Synopsis: I never thought I’d catch serious feelings for someone at seventeen—isn’t life
complicated enough at this age?—let alone for my polar opposite.
I’m the quiet, reserved bookworm.
He’s the popular, confident jock at the center of every party.
He’s also kind, charming, and sweet.
The determined wide receiver worms his way past my defenses.
I see a side of him no one else does,
and he makes me feel things I’ve only ever read about.
He isn’t my perfect match, but at some point,
I can’t ignore what my heart is trying to say.
So, what happens when a heart trips?
Well, at some point, the fall is unavoidable,
and I’m falling headfirst into something I didn’t want in the first place.
I asked for a crush, not for this.
I’m a Southern California girl who grew up in the suburbs of Los Angeles.
My dog is my child, and she’s my favorite. I’m an advocate for love, mental health, and happily ever afters. Sarcasm is my go-to for any situation. I write sweet, sometimes sexy romances that range from young adult to new adult to contemporary. Cows are my favorite animal, and I’m the absolute worst at talking about myself.

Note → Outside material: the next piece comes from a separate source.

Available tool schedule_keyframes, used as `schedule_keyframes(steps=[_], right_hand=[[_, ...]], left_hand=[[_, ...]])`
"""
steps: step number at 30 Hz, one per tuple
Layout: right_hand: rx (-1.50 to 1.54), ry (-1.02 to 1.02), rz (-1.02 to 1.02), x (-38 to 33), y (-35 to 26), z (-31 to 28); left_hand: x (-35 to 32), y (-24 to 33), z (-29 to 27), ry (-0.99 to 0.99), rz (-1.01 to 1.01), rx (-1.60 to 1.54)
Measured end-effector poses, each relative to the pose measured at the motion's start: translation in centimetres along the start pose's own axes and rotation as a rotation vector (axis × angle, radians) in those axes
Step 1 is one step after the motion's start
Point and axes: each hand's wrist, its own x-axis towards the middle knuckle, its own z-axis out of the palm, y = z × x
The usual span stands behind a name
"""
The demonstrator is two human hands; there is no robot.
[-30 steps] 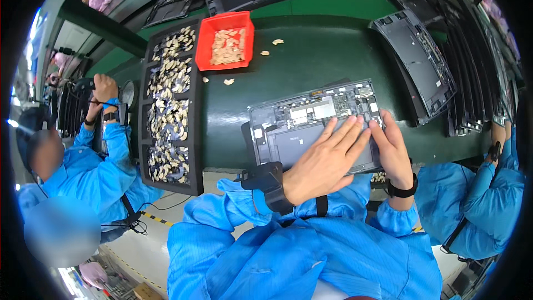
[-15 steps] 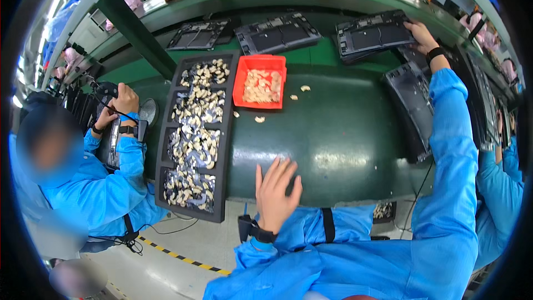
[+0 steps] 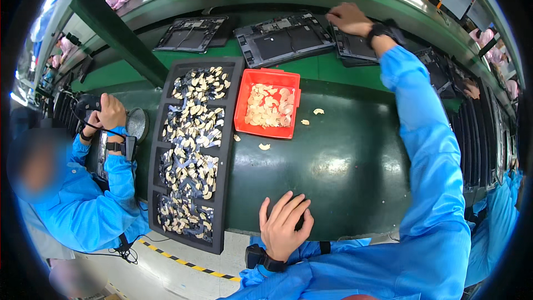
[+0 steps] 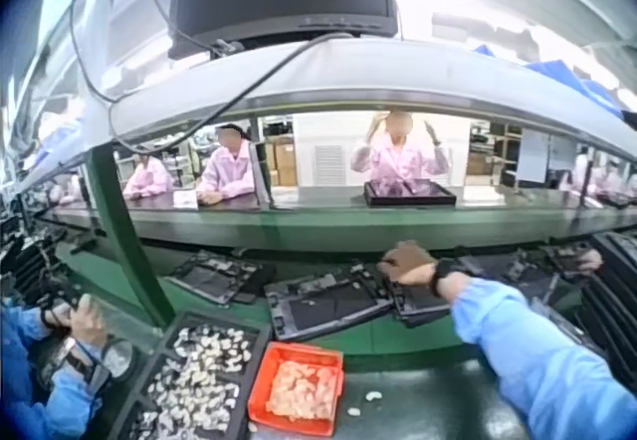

Review: I enjoyed this book so much especially having the theme of friendship and romance that is highlighted.
“So get to know him, I chide myself. When there’s nothing to lose, there’s everything to gain. That last tidbit is something my mother taught me long ago. And in this moment, her lessons hold more weight than ever.”
This was one of my favorite quotes from the book as Devon decides to give love a chance. Devon hasn’t given love a chance before this, her best friend Erin encourages her to step away from the books and focus on her real life. For Valentine’s Day, she gets a list of her potential school crushes, Erin cheers her on to pursue someone from the list.
She had her on a certain guy at school but as time goes on, she falls for his best friend instead. They are opposites as Devon is shy, a bookworm, Julian on the other hand is the high school’s football player.
“Yeah, screw the damn list,” Erin mumbles from beside me. “Destiny seems to have intervened.” Erin is the ultimate best friend as she wants what is best for Devon including finding a crush or potential love on their senior year of high school. “Even so, treat this night like you’ll never have it again – because you won’t. Use that heart of yours and tell your mind to shut the hell up.”
“Am I hallucinating or invading some book-to-movie romantic comedy on Netflix? Who’s to say, really. Maybe this is the way being in high school is supposed to be, maybe I’ve been doing it wrong the entire time. Because if a guy I met mere hours ago can make me feel like I’ve lost my breath with just the quirk of his lips, then, well I am here for it. Terrified but here.”
This is a quote that I could relate with as I tend to shy, reserved about opening up with people which made my high school experience a bit different. Any time I decided to take a chance, do something different, I thought very similar to Devon. I have thought this is making me scared or anxious but I am going to try it because if I don’t, I might regret it and that’s how I picture her in this situation/scene.